Certa ambigüidade pode ser percebida quando analisamos que apesar das críticas
sobre o não-reconhecimento do Estado do devido valor da missão, vemos nas
celebrações, nos símbolos e em toda sorte de elementos comemorativos e das
lembranças uma exaltação de valores pertencentes aos órgãos oficiais. Como
exemplo, existe uma clara e evidente identificação com o Exército, com a noção
por este elaborada de Pátria e de patriotismo, com o mito do heroísmo nacional
vinculado ao soldado brasileiro. As comemorações têm por objetivo a preservação
desses valores e sua demonstração para a sociedade naquilo que chamamos de uma
luta contra o esquecimento. São, portanto, institucionalizadas, e o Exército
parece se tornar o principal veículo destas comemorações.

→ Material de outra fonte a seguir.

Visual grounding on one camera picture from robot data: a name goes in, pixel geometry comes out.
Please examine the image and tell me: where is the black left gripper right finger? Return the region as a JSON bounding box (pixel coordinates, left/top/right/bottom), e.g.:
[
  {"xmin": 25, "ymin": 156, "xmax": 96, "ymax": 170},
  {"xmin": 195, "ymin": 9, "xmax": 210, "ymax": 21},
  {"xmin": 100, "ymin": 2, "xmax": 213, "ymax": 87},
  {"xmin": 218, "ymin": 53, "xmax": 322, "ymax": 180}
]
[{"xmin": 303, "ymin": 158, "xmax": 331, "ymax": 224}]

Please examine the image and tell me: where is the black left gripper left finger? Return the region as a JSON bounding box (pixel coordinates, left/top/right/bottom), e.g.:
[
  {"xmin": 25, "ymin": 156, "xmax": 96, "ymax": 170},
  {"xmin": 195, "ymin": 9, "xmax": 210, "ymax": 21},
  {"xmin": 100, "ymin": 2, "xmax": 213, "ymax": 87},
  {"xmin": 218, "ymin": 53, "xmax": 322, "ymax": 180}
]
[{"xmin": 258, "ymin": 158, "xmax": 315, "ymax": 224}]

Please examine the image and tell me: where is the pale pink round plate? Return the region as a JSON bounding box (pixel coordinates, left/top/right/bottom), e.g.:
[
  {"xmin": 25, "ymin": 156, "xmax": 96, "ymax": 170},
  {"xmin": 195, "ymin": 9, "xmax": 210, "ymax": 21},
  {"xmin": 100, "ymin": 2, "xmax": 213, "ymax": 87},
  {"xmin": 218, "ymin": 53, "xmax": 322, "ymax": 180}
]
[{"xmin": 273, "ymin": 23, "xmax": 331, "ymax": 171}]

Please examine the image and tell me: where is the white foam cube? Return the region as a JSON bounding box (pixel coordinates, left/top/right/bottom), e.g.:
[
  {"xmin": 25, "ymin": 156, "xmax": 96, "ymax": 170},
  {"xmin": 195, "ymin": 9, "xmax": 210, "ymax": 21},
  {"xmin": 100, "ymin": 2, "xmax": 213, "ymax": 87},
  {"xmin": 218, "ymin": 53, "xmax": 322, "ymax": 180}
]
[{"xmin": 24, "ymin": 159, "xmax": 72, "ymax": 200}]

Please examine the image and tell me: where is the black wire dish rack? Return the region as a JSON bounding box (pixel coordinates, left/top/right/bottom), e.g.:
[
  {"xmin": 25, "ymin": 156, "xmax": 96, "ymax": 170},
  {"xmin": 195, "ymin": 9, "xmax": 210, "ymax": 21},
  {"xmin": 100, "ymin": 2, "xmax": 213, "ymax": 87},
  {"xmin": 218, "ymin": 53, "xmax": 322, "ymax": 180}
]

Assim, há uma ênfase aos veteranos e ao valor da missão por eles executada. Mas,
quais os interesses institucionais por parte do Exército Brasileiro em
incentivar, promover, aceitar e auxiliar as comemorações e iniciativas da
Associação de Veteranos? Na verdade, vemos que se trata de uma valorização
importante desta instituição diante do Governo Brasileiro. Vimos neste trabalho
a crise identitária enfrentada pelo Exército ao longo dos anos de sua trajetória
histórica. As reivindicações por trás das comemorações são na verdade contra a
União, e não contra o Exército, de forma que interessa aos comandos locais
valorizar os grupos sociais que façam referência à bravura, estima, coragem e
importância da classe militar.
Apesar de entendermos que várias formas de comemoração dos veteranos de Suez
possuam um caráter reivindicatório, vemos que algumas reclamações são justas no
que remete ao valor que poderia ter sido dado à experiência adquirida no
exterior pelos brasileiros. Sabe-se que somente os profissionais permaneciam no
Exército após a missão, sendo os soldados desligados da instituição ao
retornarem.
Em outros países, “a participação em operações de paz é aproveitada (...) como
uma escola para o aperfeiçoamento de seus quadros” Segundo outro Boina Azul, o
fato de terem sido usados para manutenção da paz na região médio-oriental teria
tornado o soldado brasileiro apto para “ participarem de operações especiais,
como o policiamento de nossas fronteiras, evitando evasão de divisas, de
riquezas e dificultando o tráfico de drogas”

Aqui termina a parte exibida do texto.